*Task to carry out*
Transcribe the records word for word, beginning with the first line and ending with the line that contains "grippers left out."; include nothing else.

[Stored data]
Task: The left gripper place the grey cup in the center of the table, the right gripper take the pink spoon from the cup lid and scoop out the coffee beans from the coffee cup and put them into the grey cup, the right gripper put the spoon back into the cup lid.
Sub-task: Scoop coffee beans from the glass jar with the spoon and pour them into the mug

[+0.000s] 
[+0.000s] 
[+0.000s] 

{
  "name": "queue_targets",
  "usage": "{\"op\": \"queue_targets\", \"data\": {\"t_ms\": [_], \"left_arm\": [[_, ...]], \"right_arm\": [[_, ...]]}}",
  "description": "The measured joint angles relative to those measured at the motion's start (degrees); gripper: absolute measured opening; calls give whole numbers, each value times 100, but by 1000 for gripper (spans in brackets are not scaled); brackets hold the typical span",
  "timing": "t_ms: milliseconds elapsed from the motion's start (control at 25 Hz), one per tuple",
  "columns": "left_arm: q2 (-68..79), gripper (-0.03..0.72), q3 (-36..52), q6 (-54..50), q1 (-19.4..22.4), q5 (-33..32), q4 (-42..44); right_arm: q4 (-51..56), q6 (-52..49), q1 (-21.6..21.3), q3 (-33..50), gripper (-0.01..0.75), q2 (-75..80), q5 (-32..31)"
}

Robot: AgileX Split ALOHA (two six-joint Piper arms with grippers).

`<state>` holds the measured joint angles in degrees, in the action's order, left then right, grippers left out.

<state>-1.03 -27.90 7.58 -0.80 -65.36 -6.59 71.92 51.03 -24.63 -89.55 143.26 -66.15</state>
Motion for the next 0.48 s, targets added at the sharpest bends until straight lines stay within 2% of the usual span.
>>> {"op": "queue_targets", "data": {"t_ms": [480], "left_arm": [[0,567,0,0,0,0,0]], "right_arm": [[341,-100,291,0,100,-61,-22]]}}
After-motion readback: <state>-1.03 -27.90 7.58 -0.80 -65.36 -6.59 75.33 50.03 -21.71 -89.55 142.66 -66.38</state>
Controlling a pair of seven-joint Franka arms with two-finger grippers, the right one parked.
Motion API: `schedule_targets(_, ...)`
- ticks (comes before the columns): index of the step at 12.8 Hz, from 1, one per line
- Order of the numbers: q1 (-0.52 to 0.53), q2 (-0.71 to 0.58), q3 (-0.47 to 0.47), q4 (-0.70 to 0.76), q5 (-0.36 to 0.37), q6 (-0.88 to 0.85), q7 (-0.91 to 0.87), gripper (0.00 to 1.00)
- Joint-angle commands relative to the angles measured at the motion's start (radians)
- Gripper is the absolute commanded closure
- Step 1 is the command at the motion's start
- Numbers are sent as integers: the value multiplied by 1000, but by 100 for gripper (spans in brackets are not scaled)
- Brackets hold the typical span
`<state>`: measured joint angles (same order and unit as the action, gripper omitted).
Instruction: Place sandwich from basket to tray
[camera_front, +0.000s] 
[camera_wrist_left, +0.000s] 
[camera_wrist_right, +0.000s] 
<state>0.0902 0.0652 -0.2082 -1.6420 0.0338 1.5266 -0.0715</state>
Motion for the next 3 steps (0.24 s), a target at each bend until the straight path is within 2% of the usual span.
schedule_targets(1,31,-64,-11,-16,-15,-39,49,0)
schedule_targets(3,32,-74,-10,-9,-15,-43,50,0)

*Answer to the exercise*
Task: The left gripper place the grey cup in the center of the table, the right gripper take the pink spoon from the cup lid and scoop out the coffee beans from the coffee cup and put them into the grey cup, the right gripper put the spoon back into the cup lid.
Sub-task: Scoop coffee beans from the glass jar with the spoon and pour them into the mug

[+0.000s] 
[+0.000s] 
[+0.000s] 

{
  "name": "queue_targets",
  "usage": "{\"op\": \"queue_targets\", \"data\": {\"t_ms\": [_], \"left_arm\": [[_, ...]], \"right_arm\": [[_, ...]]}}",
  "description": "The measured joint angles relative to those measured at the motion's start (degrees); gripper: absolute measured opening; calls give whole numbers, each value times 100, but by 1000 for gripper (spans in brackets are not scaled); brackets hold the typical span",
  "timing": "t_ms: milliseconds elapsed from the motion's start (control at 25 Hz), one per tuple",
  "columns": "left_arm: q2 (-68..79), gripper (-0.03..0.72), q3 (-36..52), q6 (-54..50), q1 (-19.4..22.4), q5 (-33..32), q4 (-42..44); right_arm: q4 (-51..56), q6 (-52..49), q1 (-21.6..21.3), q3 (-33..50), gripper (-0.01..0.75), q2 (-75..80), q5 (-32..31)"
}

Robot: AgileX Split ALOHA (two six-joint Piper arms with grippers).

`<state>` holds the measured joint angles in degrees, in the action's order, left then right, grippers left out.

The response is now done.